Relationship between quasicrystals and PV numbers Freeman Dyson writes in his article "Birds and Frogs", that a unique quasicrystal 
exists corresponding to every Pisot-Vijayaraghavan number. Is this statement a theorem? 
p.s.I couldn't find about this in any paper.
 A: Do you have a particular definition in mind for quasicrystal?  To my understanding, there are several related concepts that give different answers.  If you want an expansion rule, such patterns exist in 2 dimensions for every algebraic integer that is larger than its Galois conjugates (and conversely, depending on requirements of the expansion rule). These are most easily constructed for PV numbers (a theorem I proved, cf Lecture notes by Thurston on tiling, or Richard Kenyon, http://www.math.brown.edu/~rkenyon/papers/sst.ps.Z).  
One definition seems to be a low-dimensional slice of a higher-dimensional periodic arrangement, e.g. take an $n$-plane in $m$-space, look at all lattice points in a nbhd of radius r, and project.  There are continuous families of these, and they are not associated with algebraic integers. These are said to have "long range translational order".
Either of these two constructions, and others as well, give ordered patterns in which matter in principle would "crystallize", if the energy of interactions of molecules could be  carefully controlled. 
The intersection of examples with expansion rules and long range translational order are the examples corresponding to PV numbers.  I believe the locations of the sharp peaks in the X-ray diffraction diagram only depend on the PV number, and that's probably what Freeman Dyson had in mind --- I know he was very interested in X-ray diffraction.

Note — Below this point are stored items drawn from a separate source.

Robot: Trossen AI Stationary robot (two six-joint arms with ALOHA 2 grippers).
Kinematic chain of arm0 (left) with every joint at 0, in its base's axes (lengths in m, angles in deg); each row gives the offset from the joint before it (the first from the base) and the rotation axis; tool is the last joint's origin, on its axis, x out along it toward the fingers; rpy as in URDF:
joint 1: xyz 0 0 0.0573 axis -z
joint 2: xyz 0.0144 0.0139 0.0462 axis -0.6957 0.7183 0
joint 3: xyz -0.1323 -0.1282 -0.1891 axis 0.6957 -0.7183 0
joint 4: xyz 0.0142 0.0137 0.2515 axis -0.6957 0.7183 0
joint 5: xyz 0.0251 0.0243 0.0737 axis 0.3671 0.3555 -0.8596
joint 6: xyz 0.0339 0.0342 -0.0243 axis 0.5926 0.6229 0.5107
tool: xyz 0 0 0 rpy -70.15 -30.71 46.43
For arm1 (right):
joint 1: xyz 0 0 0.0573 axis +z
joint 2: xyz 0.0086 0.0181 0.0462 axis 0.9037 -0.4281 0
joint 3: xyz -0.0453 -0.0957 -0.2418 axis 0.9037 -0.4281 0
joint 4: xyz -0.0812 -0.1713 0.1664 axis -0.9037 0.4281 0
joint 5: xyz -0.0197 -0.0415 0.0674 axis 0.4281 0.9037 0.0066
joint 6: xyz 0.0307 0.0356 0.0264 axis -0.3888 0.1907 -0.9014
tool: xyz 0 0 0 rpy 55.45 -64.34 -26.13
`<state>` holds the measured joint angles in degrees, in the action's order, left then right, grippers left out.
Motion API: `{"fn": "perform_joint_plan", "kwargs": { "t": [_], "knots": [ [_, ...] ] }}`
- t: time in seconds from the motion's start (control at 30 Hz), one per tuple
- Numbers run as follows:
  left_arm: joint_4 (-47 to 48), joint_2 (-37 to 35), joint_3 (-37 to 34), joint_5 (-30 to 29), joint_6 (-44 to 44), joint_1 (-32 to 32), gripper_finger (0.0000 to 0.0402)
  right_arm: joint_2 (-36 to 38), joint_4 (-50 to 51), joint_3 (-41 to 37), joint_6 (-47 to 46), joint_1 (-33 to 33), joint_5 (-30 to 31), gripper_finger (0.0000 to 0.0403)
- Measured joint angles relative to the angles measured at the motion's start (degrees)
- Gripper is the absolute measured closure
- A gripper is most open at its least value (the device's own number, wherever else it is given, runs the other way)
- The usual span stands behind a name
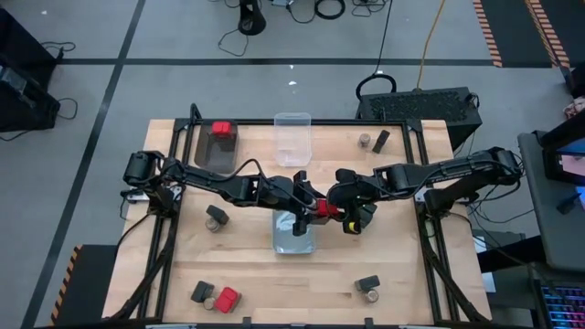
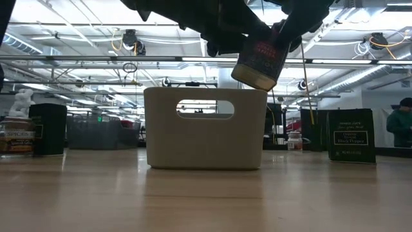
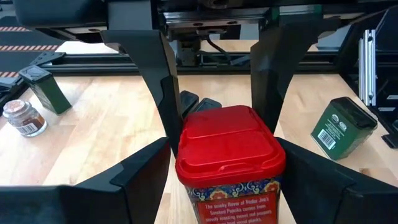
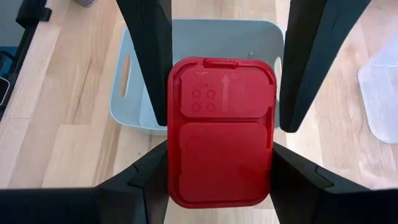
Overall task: Sort spices by type
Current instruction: Put the red seasoning can into the black transparent bin
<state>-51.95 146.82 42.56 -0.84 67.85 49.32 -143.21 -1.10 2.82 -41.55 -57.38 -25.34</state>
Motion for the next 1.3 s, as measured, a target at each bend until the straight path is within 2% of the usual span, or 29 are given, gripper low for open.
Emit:
{"fn": "perform_joint_plan", "kwargs": {
  "t": [0.3,0.57,1.03,1.3],
  "knots": [
    [-0.01,0.00,0.00,0.00,0.00,0.00,0.0125,0.00,-0.33,0.00,0.37,-0.01,0.07,0.0200],
    [0.05,0.00,0.00,0.05,0.61,0.00,0.0179,0.00,-0.25,0.00,0.32,-0.07,0.15,0.0198],
    [0.59,0.00,0.00,0.04,1.90,-0.02,0.0186,0.53,-0.18,0.00,4.69,-0.07,-0.42,0.0147],
    [3.44,-0.99,0.00,-0.04,3.71,-0.22,0.0186,5.47,4.48,0.00,4.57,-0.45,1.19,0.0142]
  ]
}}
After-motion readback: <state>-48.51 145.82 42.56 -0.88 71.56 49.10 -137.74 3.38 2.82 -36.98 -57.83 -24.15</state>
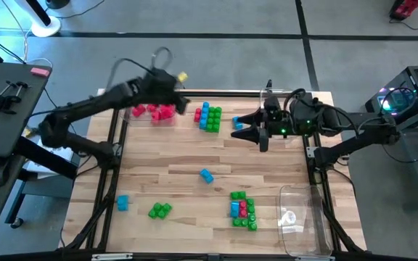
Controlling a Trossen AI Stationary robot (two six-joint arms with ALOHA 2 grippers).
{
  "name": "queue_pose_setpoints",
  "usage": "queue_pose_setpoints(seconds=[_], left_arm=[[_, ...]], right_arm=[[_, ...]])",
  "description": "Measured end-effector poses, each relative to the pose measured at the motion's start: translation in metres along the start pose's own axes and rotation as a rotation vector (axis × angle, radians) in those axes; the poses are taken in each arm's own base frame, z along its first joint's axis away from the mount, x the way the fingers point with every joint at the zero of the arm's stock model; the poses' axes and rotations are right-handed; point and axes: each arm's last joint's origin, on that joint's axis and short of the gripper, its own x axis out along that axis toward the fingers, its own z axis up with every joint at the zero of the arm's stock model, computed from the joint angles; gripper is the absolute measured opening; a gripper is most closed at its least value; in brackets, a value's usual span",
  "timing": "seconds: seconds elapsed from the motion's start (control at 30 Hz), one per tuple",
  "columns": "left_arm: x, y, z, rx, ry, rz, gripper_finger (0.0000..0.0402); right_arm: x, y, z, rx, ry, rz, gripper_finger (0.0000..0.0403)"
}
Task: Sort blocks
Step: Put the game piece into the top left transparent bin
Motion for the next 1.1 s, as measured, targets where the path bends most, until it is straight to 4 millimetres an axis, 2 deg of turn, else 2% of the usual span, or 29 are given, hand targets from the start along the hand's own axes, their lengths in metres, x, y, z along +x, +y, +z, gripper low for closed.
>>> queue_pose_setpoints(seconds=[0.1,0.17,0.33,0.43,0.53,0.63,0.8,0.97,1.1], left_arm=[[0.033,-0.018,-0.014,0.041,0.084,0.026,0.0060],[0.058,-0.020,-0.018,0.071,0.186,0.070,0.0018],[0.113,-0.005,-0.005,0.188,0.416,0.240,0.0002],[0.138,0.000,0.008,0.201,0.449,0.263,0.0001],[0.155,0.002,0.017,0.194,0.462,0.267,0.0001],[0.167,0.006,0.018,0.188,0.487,0.278,0.0000],[0.178,0.013,0.008,0.190,0.561,0.312,0.0000],[0.185,0.016,0.004,0.188,0.568,0.317,0.0000],[0.196,0.018,-0.003,0.190,0.594,0.324,0.0000]], right_arm=[[-0.002,0.000,0.001,-0.013,-0.005,0.003,0.0227],[-0.004,0.000,0.002,-0.017,-0.010,0.006,0.0227],[-0.010,0.000,0.005,-0.015,-0.025,0.010,0.0227],[-0.011,0.000,0.005,-0.014,-0.033,-0.004,0.0227],[-0.011,-0.001,0.005,-0.016,-0.041,-0.033,0.0223],[-0.012,-0.003,0.004,0.023,-0.056,-0.086,0.0183],[-0.013,-0.008,0.000,0.066,-0.071,-0.225,0.0026],[-0.014,-0.024,-0.008,0.124,-0.024,-0.385,0.0008],[-0.015,-0.030,-0.010,0.123,0.002,-0.436,0.0007]])
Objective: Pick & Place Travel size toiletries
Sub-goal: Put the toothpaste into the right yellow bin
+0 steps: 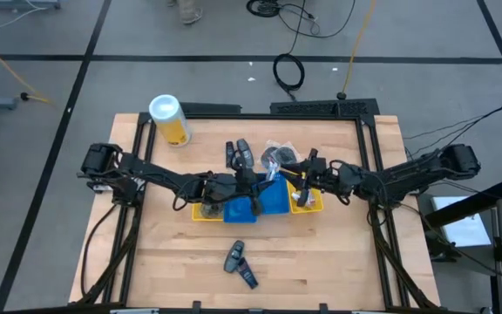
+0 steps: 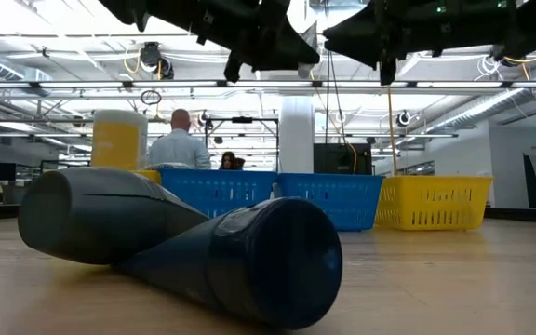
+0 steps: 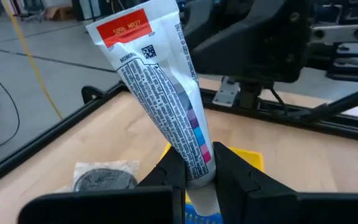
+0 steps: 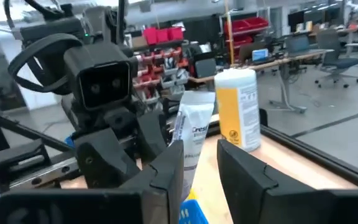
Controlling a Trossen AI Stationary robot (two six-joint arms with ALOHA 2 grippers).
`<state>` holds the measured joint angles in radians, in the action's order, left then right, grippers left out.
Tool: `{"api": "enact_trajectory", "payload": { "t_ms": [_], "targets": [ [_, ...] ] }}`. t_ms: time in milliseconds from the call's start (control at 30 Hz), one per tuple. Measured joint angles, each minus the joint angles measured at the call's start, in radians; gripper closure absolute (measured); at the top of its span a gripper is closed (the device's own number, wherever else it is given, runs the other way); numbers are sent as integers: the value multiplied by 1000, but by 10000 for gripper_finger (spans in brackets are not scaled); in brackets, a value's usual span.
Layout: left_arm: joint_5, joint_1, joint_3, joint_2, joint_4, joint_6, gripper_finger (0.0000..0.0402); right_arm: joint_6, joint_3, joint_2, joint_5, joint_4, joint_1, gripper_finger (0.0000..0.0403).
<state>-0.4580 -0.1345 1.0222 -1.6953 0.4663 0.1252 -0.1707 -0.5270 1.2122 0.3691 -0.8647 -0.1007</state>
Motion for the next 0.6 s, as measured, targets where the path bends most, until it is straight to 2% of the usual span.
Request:
{"api": "enact_trajectory", "payload": {
  "t_ms": [167, 300, 600],
  "targets": [
    [-15, 0, 0, -5, 0, 0, 361, 0, 0, 42, -12, -93, 14, 314],
    [-27, 0, 0, -5, -5, 0, 361, -23, 0, 73, -83, -173, 18, 314],
    [-52, -1, -1, -4, -4, -19, 363, -22, -57, 150, -86, -178, 58, 314]
  ]
}}
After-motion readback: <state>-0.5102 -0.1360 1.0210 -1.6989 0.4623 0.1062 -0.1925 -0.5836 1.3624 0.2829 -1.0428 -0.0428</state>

A: In her book Quasicrystals and geometry Majorie Senechal discusses the relationship between quasicrystals and PV number on pp. 126-128.  She cites Pisot (1946) and Cassels (1965).
First she presents an alternative characterization of PV numbers:
Theorem 4.1 Let $\mu_1>1$ be a real algebraic integer.  Then $\mu_1$ is a PV number if and only if there exist nonzero $q \in \mathbb{R}$ such that $$\lim_{m\rightarrow \infty} \mu_1^m q = 0 \mod \mathbb{Z}.$$
Thus it follows that 
Theorem 4.2 The diffraction condition is satisfied for an $\mathcal{A}$ sequence if and only if the leading eigenvalue $\lambda_1$ of $\mathcal{A}$ is a PV number.
I note that she defined an $\mathcal{A}$ sequence to be "any sequence of points $\Lambda = \{x_n\}$ such that, for all $n,$ $x_n - x_{n-1} \in \{\alpha_1, \ldots, \alpha_n\}$ and $\Lambda$ has suitably defined predecessors of all orders with respect to the [linear map which may be represented by a primitive matrix] $\mathcal{A}.$" 
It's a nice book, easy to read.  Highly recommended.
Oh, the references are:
C. Pisot (1946), Repartition (mod 1) des puissances successives des nombres reels, Commentarii Mathematici Helvetici, Vol. 19, 153-60.
J.W.S. Cassells (1965), Diophantine Approximation, Cambridge Tracts in Mathematics and Mathematical Physics No. 45, Combridge University Press.